[THE TASK] Take the entries below and print only the lines from the one with "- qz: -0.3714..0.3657" through the one with "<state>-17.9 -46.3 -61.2", exactly as they stand, both ends included.

[SOURCE RECORDS]
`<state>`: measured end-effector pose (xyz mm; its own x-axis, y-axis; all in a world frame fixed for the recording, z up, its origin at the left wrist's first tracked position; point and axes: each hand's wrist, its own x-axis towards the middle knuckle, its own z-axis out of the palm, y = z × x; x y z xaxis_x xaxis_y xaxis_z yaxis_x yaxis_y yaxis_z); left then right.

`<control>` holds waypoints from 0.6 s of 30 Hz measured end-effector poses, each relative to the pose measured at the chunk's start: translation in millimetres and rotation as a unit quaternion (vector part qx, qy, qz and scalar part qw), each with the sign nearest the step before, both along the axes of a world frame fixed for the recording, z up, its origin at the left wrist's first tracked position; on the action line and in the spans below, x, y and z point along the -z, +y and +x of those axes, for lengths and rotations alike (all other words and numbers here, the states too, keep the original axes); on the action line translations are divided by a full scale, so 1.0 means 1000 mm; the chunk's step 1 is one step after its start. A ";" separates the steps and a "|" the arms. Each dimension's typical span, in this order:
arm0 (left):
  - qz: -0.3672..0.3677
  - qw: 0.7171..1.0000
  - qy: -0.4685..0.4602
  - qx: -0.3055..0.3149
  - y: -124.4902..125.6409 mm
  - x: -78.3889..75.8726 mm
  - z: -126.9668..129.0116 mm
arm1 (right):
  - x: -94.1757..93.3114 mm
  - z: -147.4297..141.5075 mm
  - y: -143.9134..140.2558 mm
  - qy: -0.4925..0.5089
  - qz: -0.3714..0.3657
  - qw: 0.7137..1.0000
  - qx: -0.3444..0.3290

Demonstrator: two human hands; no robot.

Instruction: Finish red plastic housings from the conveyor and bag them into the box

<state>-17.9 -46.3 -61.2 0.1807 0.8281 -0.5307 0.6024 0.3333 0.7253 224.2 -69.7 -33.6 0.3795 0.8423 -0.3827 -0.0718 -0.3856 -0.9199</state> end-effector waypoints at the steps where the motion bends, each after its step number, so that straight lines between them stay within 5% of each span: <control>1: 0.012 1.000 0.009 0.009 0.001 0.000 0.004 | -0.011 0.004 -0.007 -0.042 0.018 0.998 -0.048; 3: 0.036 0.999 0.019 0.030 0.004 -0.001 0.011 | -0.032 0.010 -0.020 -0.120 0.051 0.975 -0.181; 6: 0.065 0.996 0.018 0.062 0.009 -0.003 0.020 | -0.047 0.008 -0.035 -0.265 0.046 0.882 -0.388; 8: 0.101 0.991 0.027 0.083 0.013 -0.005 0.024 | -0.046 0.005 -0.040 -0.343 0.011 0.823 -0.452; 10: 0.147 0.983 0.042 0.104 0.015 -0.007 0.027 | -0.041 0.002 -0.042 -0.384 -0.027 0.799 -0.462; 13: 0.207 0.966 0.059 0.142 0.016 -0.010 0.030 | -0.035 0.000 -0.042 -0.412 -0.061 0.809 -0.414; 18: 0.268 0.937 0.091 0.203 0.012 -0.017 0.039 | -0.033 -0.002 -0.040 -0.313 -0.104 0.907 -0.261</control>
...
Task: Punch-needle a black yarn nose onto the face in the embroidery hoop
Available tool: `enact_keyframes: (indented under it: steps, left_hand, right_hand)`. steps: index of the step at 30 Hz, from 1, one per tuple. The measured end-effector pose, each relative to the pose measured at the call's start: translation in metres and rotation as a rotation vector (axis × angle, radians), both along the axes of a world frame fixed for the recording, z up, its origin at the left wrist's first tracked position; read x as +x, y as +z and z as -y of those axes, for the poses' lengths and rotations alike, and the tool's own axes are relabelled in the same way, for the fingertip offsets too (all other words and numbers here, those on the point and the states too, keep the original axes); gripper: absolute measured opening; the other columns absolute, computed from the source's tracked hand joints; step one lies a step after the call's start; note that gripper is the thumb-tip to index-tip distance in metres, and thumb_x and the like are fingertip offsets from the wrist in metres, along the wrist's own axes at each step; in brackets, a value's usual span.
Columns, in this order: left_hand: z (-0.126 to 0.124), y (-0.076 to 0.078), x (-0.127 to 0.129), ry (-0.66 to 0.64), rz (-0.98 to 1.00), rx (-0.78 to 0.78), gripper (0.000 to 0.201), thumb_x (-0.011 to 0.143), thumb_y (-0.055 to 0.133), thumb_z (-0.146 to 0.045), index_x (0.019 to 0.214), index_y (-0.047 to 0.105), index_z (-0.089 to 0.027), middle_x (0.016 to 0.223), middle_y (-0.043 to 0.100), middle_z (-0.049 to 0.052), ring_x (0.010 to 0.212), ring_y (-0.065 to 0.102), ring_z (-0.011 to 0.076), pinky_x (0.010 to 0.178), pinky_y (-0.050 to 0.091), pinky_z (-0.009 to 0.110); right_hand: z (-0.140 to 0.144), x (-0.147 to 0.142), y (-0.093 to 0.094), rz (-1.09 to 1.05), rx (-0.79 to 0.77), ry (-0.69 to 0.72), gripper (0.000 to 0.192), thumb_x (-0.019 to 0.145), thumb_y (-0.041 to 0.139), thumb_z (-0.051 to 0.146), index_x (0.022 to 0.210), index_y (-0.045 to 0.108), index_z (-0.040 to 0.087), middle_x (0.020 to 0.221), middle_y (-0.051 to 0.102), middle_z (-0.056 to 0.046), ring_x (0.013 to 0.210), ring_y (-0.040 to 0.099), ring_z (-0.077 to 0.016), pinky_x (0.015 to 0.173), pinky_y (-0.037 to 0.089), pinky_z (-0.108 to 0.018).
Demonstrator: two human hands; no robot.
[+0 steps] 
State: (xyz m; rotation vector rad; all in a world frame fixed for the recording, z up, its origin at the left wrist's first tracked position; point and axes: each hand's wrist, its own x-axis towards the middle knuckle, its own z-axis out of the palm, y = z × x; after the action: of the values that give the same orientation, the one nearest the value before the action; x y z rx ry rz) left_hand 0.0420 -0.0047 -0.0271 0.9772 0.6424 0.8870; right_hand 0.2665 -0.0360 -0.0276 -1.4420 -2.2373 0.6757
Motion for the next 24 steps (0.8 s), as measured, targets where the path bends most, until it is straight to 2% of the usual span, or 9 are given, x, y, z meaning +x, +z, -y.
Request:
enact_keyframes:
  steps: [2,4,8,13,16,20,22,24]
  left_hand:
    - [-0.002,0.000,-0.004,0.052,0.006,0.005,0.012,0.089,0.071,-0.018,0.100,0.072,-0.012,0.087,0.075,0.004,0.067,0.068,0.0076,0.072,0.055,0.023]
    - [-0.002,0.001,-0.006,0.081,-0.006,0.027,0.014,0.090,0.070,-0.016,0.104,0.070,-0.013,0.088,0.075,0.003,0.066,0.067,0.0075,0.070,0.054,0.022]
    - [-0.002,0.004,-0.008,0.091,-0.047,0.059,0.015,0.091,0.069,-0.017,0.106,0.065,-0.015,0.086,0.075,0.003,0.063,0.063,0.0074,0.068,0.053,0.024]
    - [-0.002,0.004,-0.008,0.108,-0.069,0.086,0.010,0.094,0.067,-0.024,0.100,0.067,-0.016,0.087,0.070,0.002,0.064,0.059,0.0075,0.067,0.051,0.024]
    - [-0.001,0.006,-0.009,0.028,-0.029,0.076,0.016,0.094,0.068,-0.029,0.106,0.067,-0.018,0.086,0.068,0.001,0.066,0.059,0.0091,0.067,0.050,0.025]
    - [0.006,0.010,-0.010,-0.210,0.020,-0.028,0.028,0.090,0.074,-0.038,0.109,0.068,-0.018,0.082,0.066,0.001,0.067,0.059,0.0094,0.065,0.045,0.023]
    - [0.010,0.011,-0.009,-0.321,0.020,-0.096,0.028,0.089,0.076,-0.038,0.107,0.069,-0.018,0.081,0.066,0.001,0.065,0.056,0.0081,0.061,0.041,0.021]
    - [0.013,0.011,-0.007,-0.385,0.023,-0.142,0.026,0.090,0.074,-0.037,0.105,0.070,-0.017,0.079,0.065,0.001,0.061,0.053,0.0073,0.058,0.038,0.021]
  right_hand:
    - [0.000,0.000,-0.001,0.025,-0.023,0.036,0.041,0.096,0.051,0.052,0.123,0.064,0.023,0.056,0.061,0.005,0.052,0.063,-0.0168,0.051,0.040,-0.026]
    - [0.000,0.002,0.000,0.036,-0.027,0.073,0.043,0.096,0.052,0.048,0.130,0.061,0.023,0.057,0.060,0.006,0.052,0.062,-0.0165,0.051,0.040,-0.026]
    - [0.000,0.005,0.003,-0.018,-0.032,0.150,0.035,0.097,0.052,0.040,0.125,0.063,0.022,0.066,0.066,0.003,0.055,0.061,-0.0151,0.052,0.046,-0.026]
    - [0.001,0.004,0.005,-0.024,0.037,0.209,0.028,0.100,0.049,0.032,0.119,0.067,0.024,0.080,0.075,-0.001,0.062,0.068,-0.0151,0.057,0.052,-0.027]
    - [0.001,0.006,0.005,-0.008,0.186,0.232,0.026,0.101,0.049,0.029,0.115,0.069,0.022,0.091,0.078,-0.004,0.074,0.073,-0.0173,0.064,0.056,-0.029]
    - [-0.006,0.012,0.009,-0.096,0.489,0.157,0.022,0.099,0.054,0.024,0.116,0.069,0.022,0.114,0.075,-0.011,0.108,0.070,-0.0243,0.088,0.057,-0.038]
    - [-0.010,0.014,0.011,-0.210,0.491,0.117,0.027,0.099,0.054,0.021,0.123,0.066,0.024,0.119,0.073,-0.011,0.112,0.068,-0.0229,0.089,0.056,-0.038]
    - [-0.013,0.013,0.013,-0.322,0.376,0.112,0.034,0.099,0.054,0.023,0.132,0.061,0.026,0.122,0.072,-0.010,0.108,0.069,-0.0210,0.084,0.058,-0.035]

[TASK RESULT]
  - qz: -0.3714..0.3657
  - qw: 0.7137..1.0000
  - qx: -0.3444..0.3290

Demonstrator: two human hands; no robot.

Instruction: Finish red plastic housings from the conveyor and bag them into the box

<state>-17.9 -46.3 -61.2 0.1807 0.8281 -0.5307 0.6024 0.3333 0.7253 224.2 -69.7 -33.6 0.3795 0.8423 -0.3827 -0.0718 -0.3856 -0.9199</state> end-effector waypoints at the steps where the motion bends, each after its step number, so that straight lines between them stay within 5% of each span: <control>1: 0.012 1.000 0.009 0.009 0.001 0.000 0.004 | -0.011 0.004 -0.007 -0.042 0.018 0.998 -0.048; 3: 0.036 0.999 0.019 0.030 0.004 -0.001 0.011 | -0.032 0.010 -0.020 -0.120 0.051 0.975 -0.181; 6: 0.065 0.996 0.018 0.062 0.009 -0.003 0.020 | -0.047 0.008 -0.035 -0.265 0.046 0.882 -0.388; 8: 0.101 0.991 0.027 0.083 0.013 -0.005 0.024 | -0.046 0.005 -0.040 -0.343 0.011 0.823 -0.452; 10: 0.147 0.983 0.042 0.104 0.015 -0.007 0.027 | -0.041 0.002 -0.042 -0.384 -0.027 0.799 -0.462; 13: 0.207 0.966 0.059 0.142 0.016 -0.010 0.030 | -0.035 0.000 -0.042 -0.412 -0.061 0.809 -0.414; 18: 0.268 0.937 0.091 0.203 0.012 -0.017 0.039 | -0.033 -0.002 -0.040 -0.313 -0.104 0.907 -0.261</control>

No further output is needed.